Sharko acquiesça et se mit à expliquer, comme des prémices à la note qu’il allait rédiger :

— L’Homme en noir était au courant des maladies respiratoires dans ces villages, des microbes qui y circulaient et mutaient en permanence. Il est peut-être un médecin mobile, un spécialiste des microbes, quelqu’un en contact avec le terrain en tout cas. À force de faire des analyses de virus où se mêlaient porcs, oiseaux et humains, il espérait sans doute tomber sur un mutant qui transpercerait toutes les défenses immunitaires.

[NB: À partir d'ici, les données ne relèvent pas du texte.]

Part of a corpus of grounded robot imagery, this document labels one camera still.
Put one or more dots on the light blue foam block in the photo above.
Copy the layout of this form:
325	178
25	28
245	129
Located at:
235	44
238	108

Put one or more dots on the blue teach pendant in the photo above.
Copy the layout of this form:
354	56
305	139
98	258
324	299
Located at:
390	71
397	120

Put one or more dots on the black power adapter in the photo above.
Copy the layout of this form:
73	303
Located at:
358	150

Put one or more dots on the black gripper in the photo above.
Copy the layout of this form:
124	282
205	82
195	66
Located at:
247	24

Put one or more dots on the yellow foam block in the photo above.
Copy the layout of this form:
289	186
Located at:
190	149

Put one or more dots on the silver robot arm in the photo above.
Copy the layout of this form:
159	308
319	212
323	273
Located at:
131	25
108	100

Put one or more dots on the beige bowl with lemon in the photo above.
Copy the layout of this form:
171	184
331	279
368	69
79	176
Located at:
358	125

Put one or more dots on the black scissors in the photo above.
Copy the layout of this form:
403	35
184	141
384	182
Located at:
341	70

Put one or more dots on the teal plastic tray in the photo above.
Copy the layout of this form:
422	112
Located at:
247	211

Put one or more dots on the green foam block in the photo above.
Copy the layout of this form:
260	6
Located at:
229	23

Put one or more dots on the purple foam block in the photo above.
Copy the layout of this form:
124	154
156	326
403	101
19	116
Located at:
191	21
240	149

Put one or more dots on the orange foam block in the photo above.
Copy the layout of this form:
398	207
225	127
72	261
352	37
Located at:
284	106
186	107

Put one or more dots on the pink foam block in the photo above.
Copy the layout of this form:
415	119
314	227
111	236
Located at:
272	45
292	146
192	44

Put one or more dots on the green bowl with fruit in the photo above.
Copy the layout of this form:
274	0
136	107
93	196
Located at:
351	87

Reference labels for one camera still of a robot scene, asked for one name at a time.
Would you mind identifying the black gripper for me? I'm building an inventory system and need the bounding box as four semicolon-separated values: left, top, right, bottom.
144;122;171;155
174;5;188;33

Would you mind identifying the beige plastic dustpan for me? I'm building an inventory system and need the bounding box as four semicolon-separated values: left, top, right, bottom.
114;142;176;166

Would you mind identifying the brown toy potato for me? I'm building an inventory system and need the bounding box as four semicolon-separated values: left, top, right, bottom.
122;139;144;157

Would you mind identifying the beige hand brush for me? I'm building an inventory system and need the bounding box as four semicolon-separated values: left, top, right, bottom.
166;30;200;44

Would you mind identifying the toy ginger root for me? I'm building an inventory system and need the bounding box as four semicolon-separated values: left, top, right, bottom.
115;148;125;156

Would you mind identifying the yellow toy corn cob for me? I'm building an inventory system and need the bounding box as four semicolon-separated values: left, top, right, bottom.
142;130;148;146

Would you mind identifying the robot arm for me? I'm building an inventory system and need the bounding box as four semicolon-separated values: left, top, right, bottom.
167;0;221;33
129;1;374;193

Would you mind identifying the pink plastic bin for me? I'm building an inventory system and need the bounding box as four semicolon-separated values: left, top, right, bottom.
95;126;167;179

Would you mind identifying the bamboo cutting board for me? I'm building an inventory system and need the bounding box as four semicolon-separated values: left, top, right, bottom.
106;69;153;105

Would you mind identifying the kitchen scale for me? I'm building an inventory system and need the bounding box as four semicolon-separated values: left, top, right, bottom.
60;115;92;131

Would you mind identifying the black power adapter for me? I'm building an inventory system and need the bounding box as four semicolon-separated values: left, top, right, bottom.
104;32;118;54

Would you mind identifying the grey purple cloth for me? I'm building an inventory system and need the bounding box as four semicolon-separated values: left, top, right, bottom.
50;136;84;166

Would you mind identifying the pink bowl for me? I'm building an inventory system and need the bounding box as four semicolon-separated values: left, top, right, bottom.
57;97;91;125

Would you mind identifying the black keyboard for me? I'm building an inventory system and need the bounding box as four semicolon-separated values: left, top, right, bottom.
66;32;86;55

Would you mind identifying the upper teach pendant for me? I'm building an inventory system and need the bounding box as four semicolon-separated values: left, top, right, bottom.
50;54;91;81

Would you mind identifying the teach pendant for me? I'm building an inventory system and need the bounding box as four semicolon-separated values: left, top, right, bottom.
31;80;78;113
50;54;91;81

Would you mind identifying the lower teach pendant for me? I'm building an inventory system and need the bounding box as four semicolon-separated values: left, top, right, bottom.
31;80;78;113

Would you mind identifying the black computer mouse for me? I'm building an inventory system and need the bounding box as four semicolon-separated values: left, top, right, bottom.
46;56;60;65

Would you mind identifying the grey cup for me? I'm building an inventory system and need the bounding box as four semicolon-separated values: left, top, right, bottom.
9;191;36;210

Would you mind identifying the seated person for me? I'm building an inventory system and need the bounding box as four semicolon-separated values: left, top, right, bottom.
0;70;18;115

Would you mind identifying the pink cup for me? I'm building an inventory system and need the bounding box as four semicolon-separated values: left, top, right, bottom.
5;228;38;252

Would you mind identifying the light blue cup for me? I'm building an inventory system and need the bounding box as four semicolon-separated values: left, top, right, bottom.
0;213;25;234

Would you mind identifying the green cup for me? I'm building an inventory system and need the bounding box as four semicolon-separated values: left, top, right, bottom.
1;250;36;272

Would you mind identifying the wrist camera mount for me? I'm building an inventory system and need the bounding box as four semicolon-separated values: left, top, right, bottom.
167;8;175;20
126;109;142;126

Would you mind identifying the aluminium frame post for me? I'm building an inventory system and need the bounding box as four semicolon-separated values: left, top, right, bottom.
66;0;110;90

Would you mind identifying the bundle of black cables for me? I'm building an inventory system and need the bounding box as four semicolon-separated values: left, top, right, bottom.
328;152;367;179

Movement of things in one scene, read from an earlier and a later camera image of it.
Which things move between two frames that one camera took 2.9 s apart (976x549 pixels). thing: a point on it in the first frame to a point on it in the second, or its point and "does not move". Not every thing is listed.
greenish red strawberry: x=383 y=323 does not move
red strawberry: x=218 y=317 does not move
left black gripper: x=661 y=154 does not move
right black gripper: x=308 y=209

— Il aurait pu patienter des années, non ? On ne peut pas contrôler les aléas de la nature.

— En effet, mais peut-être qu’il était prêt à attendre, justement. Il a bien attendu dix mois, fait analyser des centaines de prélèvements avant de découvrir cette grippe. Il n’est pas pressé, c’est sa force. Les erreurs se commettent souvent dans la précipitation.

Le Polonais lui adressa un sourire.

— Vous êtes un flic très efficace.

— Vous n’êtes pas mauvais non plus.

Sharko lui tendit une carte de visite.

— Tant que j’y pense… Je compte évidemment sur vous pour me transmettre directement tout ce que vous pourrez obtenir du médecin, de son ordinateur, des témoins qui auraient pu croiser l’Homme en noir. Si vous pouviez aussi établir un portrait-robot. Chaque indice, aussi petit soit-il, compte.

— Très bien, mais vous ferez de même.

— On doit faire des synthèses très vite, je vous les transmettrai.

Sharko observa les arbres qui frissonnaient sous le vent. Les premières gouttes de pluie arrivaient.

Son voyage en Pologne avait été fructueux. Il tenait désormais le début de la chaîne.

Restait à atteindre l’autre extrémité.